The Composite Designer impacts directly your development by increasing the speed, hiding the complexity and reducing the total cost of ownership.


 

You increase the speed of your development, when you directly drag and drop objects from the palette. You can execute this for all technological layers, without the need to switch between the various perspectives.


 

In a similar case, you quickly browse for external services with the Search Console in resources such as Service Registry and Enterprise Services Repository. Once the service is found, you can directly drag and drop it from the Search Console to the application overview.

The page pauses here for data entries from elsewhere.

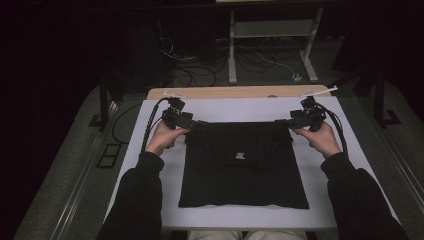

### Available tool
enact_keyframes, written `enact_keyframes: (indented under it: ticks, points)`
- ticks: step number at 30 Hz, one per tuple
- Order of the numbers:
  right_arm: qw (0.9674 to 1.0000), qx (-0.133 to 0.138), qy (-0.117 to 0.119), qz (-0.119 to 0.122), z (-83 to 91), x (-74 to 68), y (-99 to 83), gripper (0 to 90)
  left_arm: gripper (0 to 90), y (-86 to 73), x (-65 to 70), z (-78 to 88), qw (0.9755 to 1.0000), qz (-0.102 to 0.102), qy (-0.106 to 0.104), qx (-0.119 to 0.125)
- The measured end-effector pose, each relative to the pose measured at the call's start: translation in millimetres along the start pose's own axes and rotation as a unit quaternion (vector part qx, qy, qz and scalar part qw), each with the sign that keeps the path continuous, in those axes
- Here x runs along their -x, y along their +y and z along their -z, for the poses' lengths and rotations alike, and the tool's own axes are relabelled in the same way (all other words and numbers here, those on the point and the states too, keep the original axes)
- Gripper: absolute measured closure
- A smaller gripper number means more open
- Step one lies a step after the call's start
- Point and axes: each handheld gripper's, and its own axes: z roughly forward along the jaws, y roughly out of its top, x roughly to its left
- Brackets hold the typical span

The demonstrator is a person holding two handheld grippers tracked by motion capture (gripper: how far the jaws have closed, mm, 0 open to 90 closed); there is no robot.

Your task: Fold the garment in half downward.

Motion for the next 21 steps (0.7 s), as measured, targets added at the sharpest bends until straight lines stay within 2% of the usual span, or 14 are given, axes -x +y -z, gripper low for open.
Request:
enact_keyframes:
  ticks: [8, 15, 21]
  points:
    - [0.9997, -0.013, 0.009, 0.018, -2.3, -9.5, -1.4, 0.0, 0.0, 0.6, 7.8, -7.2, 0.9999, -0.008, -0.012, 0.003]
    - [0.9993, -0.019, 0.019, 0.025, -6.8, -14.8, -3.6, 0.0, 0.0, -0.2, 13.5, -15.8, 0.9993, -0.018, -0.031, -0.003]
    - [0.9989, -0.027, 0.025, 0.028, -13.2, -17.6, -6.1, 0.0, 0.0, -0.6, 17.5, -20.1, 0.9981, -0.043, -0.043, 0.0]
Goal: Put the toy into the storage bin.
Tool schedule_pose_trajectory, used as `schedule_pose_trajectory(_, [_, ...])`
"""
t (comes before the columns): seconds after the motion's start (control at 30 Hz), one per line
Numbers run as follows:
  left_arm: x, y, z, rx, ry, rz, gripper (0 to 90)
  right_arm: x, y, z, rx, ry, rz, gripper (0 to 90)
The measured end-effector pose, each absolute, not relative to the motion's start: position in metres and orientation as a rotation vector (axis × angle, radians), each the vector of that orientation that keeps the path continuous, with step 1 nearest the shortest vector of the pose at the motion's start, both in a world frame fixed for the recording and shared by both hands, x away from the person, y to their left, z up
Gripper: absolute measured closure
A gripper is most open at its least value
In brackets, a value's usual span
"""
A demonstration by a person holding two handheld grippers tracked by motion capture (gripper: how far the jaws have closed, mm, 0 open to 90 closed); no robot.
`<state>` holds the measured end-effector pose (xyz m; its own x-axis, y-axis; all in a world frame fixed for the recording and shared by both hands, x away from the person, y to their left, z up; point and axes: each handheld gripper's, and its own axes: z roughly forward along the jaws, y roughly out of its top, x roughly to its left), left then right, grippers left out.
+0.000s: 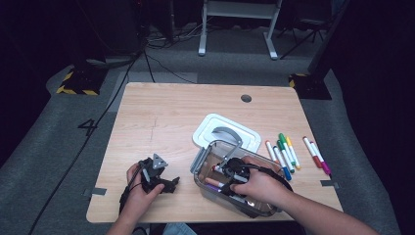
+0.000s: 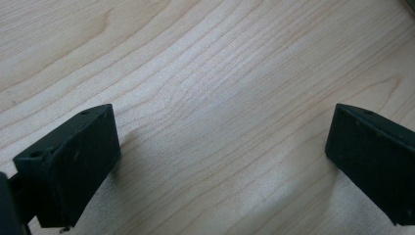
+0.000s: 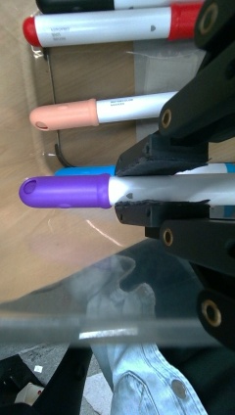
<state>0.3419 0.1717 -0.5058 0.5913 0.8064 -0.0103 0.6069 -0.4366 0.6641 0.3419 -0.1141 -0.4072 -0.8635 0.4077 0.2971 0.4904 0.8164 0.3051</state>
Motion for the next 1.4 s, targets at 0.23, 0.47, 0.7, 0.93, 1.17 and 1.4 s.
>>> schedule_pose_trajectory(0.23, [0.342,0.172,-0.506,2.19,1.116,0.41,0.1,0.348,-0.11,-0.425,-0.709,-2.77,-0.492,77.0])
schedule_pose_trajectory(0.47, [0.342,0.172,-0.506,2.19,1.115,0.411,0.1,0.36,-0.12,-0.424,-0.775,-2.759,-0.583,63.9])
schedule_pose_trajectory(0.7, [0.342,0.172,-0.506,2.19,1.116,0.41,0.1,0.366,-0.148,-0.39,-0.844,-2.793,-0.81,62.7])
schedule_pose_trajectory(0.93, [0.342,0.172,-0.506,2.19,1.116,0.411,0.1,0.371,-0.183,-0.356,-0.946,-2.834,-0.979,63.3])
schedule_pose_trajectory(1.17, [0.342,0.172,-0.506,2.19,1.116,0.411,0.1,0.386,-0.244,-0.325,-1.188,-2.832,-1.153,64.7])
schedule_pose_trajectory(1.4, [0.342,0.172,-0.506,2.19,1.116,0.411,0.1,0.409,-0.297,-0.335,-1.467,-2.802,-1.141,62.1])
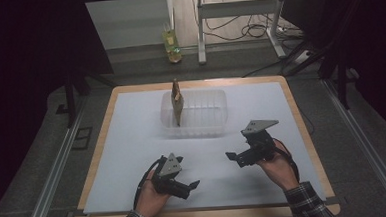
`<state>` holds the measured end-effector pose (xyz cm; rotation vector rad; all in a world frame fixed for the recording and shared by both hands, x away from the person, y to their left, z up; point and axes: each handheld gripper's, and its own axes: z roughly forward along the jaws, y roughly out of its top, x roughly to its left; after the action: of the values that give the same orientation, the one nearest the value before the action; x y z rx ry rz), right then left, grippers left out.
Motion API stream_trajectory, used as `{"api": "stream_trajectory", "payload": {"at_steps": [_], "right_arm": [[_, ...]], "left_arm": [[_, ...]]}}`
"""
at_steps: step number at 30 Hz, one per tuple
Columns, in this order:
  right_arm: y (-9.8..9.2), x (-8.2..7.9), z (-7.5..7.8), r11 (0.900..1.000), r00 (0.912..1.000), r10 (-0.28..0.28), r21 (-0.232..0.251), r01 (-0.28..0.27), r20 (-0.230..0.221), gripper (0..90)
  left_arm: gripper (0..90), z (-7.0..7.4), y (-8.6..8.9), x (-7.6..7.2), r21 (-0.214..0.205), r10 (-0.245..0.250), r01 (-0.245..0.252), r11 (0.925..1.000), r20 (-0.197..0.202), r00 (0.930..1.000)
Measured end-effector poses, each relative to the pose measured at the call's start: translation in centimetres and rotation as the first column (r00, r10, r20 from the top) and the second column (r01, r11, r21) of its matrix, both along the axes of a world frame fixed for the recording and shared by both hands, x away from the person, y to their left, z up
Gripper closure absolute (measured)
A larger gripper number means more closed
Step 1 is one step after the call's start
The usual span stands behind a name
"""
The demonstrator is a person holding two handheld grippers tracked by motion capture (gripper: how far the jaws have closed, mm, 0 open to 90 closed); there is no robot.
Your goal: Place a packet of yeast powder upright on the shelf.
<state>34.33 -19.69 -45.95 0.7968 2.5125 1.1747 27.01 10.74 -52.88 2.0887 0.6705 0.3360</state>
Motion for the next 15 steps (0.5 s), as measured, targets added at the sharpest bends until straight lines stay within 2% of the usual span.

This facilitates and speeds up your development as you have the advantage of having all these technologies and tools for external services in the Composite Designer.

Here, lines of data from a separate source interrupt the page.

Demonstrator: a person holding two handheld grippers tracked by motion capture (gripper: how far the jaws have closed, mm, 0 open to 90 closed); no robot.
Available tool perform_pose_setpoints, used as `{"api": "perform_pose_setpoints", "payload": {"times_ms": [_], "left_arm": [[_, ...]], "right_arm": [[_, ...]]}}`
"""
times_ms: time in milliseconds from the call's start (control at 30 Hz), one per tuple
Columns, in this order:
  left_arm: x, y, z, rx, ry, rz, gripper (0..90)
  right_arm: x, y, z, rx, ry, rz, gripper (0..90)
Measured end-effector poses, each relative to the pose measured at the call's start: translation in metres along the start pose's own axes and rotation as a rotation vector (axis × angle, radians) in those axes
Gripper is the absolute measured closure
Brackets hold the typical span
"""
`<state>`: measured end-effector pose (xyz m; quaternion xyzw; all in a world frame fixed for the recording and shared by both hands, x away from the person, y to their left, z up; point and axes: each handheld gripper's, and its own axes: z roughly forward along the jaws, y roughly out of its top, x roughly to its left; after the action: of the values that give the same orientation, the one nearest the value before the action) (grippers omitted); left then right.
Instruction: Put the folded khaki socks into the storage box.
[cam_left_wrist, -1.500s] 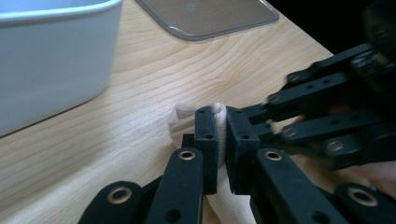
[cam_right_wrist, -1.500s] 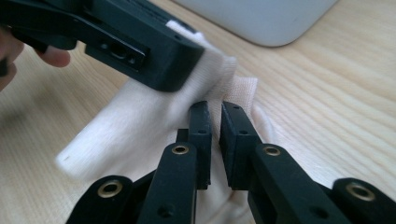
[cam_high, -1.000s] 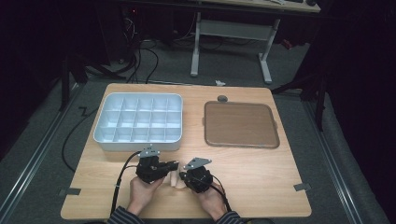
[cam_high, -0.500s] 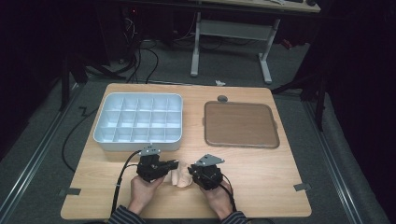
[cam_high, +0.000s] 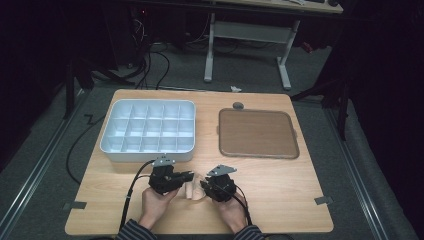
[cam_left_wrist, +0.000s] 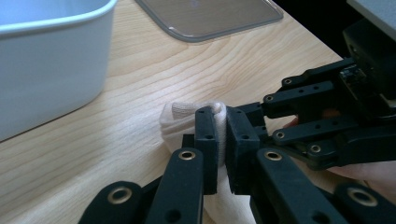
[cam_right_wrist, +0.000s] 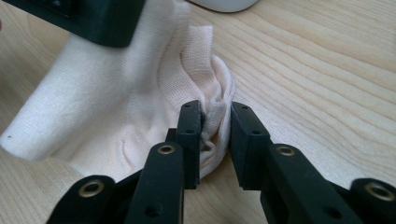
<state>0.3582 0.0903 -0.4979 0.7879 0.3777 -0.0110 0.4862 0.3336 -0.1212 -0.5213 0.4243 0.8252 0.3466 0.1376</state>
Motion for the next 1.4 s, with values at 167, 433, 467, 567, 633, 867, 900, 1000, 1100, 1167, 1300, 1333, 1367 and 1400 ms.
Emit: {"api": "perform_pose_setpoints", "payload": {"times_ms": [167, 433, 467, 567, 633, 867, 900, 1000, 1100, 1167, 1300, 1333, 1367, 1400], "left_arm": [[-0.001, 0.005, 0.005, 0.013, -0.012, 0.006, 85.0], [-0.008, 0.013, 0.019, 0.041, -0.029, 0.045, 85.0], [-0.008, 0.014, 0.020, 0.040, -0.030, 0.043, 84.9], [-0.006, 0.013, 0.024, 0.039, -0.032, 0.036, 84.9], [-0.005, 0.013, 0.027, 0.045, -0.030, 0.031, 84.8], [0.000, 0.009, 0.035, 0.076, -0.010, 0.014, 84.9], [0.001, 0.008, 0.036, 0.079, -0.007, 0.011, 84.9], [0.003, 0.007, 0.038, 0.087, 0.004, 0.011, 84.9], [0.004, 0.006, 0.041, 0.098, 0.014, 0.021, 84.9], [0.003, 0.006, 0.041, 0.101, 0.022, 0.033, 84.9], [0.003, 0.006, 0.041, 0.101, 0.028, 0.041, 84.9], [0.003, 0.006, 0.041, 0.102, 0.029, 0.044, 84.9], [0.003, 0.006, 0.041, 0.102, 0.029, 0.045, 84.8], [0.003, 0.006, 0.041, 0.101, 0.028, 0.046, 84.8]], "right_arm": [[0.000, 0.001, 0.001, 0.005, 0.005, -0.019, 77.5], [-0.001, 0.001, 0.002, 0.000, 0.015, -0.037, 77.8], [-0.001, 0.001, 0.002, 0.003, 0.016, -0.036, 77.8], [-0.001, 0.001, 0.002, 0.000, 0.023, -0.037, 77.8], [-0.001, 0.001, 0.002, -0.002, 0.030, -0.037, 77.8], [-0.002, -0.002, 0.000, -0.018, 0.035, -0.053, 75.8], [-0.003, -0.002, -0.001, -0.017, 0.034, -0.051, 74.8], [-0.005, -0.003, -0.004, -0.011, 0.027, -0.049, 73.0], [-0.005, -0.005, -0.007, -0.017, 0.012, -0.041, 69.9], [-0.005, -0.006, -0.011, -0.023, 0.004, -0.033, 70.0], [-0.003, -0.010, -0.024, -0.053, 0.007, -0.026, 71.5], [-0.002, -0.011, -0.027, -0.061, 0.011, -0.022, 71.5], [-0.001, -0.012, -0.030, -0.068, 0.015, -0.030, 71.2], [0.001, -0.013, -0.033, -0.075, 0.019, -0.035, 70.7]]}}
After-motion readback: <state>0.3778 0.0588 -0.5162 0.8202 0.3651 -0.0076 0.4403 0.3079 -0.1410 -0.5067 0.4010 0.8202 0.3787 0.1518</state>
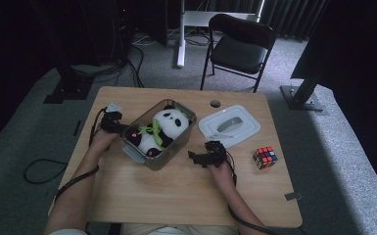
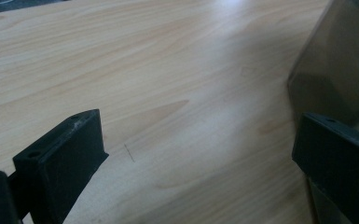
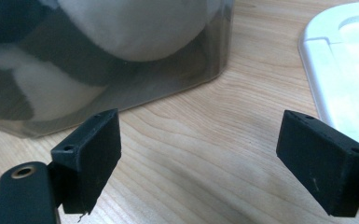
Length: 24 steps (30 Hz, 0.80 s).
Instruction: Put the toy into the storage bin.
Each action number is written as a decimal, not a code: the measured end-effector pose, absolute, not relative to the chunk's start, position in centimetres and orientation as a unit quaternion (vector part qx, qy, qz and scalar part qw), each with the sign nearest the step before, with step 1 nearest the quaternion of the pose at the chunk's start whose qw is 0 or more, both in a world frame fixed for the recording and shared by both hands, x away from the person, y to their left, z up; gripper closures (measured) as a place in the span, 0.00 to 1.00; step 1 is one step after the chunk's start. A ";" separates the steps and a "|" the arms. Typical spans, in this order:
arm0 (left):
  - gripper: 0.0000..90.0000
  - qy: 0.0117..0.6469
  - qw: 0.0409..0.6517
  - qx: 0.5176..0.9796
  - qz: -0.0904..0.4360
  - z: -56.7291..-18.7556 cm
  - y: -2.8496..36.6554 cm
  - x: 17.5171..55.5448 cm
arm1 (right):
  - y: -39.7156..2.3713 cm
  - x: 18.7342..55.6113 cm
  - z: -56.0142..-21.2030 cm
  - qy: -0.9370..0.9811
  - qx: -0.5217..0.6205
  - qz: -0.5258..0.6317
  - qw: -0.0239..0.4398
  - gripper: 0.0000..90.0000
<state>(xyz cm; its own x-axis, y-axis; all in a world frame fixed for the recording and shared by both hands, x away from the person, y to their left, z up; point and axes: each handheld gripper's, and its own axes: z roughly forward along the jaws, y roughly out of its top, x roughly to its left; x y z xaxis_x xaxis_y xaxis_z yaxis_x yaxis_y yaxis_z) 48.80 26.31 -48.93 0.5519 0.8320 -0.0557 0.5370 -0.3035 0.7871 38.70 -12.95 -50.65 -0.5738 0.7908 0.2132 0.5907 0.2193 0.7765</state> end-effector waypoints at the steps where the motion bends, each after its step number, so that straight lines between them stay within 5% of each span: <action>1: 0.03 0.432 0.398 0.788 0.186 -48.9 26.2 48.7 | -12.9 38.6 -50.6 0.772 0.446 0.435 0.124 0.15; 24: 0.02 0.373 0.416 0.809 0.182 -48.1 21.1 43.7 | -14.0 38.9 -50.5 0.757 0.486 0.416 0.131 0.15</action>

There is also a possibility to use Predefined Templates to automatically generate parts of applications, which additionally could save effort and time for you.

(We will provide more information about the Search Console and the Predefined Templates in a separate blog.)

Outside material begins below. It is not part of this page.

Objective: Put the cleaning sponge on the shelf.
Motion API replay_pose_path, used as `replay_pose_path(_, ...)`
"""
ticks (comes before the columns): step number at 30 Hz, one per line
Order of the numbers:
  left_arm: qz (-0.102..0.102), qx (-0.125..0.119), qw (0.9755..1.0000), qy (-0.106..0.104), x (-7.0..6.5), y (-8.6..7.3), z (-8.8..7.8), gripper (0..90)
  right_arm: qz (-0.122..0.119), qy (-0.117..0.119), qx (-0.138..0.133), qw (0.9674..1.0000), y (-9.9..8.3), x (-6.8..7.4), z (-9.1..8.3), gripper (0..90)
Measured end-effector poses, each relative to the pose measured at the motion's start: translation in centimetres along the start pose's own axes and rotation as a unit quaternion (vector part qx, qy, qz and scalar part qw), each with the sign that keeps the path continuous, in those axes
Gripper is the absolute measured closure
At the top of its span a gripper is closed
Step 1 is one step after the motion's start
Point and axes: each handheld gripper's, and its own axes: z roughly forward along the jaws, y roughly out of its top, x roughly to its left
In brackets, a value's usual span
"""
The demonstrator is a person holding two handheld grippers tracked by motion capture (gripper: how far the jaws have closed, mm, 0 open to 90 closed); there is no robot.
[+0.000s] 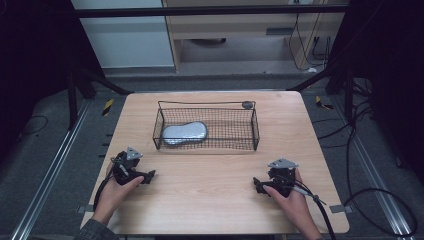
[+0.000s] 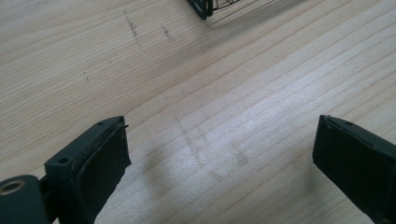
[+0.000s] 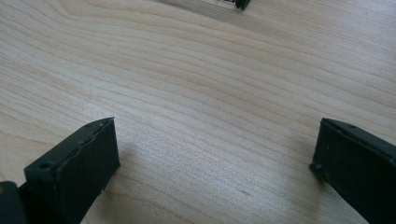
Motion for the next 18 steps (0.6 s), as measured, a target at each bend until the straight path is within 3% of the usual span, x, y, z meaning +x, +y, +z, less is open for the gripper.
replay_pose_path(18,-0.035,-0.023,0.9990,-0.013,1.3,-0.9,1.1,0.2,0.000,0.001,0.000,1.0000,0.0,0.0,0.0,0.6)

 Besides using the graphical palette, you can create development objects for various technologies from another central view – the Composite Explorer.

The picture below shows the Composite Explorer view, with most of the context options for development objects for the business layer.




Using these features you increase the speed of your development and you enjoy a comfortable way of developing the “skeleton” of your application. This is achieved by the flexible features of just a single perspective – the Composite Designer.


When talking about hiding the complexity of your development, the Composite Designer represents the incredibly easy way to create relations between the objects. You simply drag the relation pointer from the first object to the second one. Here is the great benefit of the tool which automatically executes the numerous relation creation steps in its background and gives the result right away. In standard development you need to do all the steps by yourself – manually.

Therefore, in the relation creation use case you achieve your goals in an easier and faster manner, which hides the complexity of the standard “multiple perspective” development.

You can see all these manual steps that the Composite Designer does for you, when you actually create a relation. These steps are for example, creating of DC dependencies, exposing elements as public parts to be visible for the second development component (in a standard development done from the NWDI perspective), and so on. Usually, you need to perform all the tasks in separate perspectives.

Here is an example for a relation creation between a CAF application service (AS) and an Enterprise Java Bean (EJB) and the steps, which the tool performs automatically in its background.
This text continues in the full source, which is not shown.